I am trying to covert a string column (yr_built) of my csv file to Integer data type (yr_builtInt). I have tried to use the "cast()" method. But I am still getting an error:
%python code using pyspark
from pyspark.sql.types import IntegerType
from pyspark.sql.functions import col
house5=house4.withColumn("yr_builtInt", col("yr_built").cast(IntegerType))
Below is the output error I am getting
TypeError: unexpected type:
TypeError Traceback (most recent call last) in
1 house5=house4.withColumn("yr_builtInt", col("yr_built").cast(IntegerType))
/databricks/spark/python/pyspark/sql/column.py in cast(self, dataType)

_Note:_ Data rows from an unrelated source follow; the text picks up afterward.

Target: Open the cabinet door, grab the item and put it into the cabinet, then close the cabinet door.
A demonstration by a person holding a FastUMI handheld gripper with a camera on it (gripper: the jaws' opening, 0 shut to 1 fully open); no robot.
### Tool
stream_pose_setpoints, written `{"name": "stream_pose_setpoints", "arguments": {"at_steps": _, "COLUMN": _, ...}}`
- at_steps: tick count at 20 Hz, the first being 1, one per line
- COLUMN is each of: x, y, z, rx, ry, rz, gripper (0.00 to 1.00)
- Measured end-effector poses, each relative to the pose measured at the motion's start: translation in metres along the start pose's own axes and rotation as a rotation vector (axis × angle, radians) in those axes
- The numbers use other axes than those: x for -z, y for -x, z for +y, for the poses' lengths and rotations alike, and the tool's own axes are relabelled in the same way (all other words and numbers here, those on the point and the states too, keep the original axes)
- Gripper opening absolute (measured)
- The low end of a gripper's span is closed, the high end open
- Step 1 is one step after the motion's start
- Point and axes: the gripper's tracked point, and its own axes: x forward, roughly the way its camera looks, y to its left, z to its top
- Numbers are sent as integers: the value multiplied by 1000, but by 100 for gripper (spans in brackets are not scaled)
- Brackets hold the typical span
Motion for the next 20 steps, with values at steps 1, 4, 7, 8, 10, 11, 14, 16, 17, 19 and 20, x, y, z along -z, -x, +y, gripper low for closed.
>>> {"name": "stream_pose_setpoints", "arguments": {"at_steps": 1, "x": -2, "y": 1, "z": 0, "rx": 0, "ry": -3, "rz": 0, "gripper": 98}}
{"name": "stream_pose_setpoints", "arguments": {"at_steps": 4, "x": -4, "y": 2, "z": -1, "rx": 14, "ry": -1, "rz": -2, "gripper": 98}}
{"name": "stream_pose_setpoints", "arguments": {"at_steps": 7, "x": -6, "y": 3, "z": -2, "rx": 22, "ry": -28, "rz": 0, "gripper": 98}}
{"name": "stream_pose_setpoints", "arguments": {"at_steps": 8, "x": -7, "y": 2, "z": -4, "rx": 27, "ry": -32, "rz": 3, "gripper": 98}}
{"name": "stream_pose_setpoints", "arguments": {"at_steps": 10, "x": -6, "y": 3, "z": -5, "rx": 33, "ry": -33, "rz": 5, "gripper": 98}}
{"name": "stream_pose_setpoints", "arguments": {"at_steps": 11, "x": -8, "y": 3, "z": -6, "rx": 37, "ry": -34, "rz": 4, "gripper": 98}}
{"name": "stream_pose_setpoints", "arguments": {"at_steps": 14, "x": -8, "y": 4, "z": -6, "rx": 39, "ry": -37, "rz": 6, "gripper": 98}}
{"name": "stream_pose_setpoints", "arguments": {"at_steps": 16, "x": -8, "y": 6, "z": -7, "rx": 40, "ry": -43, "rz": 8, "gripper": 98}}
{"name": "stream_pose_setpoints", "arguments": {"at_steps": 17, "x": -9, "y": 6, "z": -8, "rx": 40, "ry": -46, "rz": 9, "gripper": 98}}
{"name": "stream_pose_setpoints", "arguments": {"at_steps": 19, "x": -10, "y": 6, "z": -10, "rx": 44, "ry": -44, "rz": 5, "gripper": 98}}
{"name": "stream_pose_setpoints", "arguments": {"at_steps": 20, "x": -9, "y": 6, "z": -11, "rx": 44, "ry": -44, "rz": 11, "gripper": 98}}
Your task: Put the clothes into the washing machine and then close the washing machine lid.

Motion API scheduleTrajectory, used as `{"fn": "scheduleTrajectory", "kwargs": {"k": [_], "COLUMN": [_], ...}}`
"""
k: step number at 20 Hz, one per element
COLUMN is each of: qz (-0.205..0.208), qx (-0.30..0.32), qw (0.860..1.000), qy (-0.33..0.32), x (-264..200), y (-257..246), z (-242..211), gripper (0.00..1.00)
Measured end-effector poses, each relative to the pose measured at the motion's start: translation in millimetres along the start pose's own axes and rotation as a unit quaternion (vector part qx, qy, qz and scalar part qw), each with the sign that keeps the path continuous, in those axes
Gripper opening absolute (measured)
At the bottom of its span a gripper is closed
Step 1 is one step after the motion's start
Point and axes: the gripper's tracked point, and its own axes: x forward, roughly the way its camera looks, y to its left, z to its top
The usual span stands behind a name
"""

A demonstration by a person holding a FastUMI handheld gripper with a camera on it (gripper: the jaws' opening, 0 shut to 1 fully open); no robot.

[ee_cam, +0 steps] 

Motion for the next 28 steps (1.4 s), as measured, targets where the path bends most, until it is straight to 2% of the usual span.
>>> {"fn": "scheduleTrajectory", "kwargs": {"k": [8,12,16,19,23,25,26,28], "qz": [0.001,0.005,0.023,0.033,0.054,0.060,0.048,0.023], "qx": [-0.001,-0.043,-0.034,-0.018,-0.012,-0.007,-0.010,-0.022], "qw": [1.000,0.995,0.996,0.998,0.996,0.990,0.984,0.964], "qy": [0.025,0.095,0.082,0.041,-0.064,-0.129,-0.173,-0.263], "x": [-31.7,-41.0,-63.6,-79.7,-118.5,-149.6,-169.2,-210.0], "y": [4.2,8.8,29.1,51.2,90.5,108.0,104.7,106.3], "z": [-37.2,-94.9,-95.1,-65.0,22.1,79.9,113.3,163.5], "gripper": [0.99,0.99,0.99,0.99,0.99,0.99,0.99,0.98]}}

788 jc = self._jc.cast(jdt)
789 else:
--> 790 raise TypeError("unexpected type: %s" % type(dataType))
791 return Column(jc)
792
TypeError: unexpected type: <class 'pyspark.sql.types.DataTypeSingleton'>
CodePudding user response:
You can use any of the following approaches:
Approach1 :
house5=house4.withColumn("yr_builtInt", col("yr_built").cast(IntegerType()))
Approach2 :
house5=house4.withColumn("yr_builtInt", col("yr_built").cast("int"))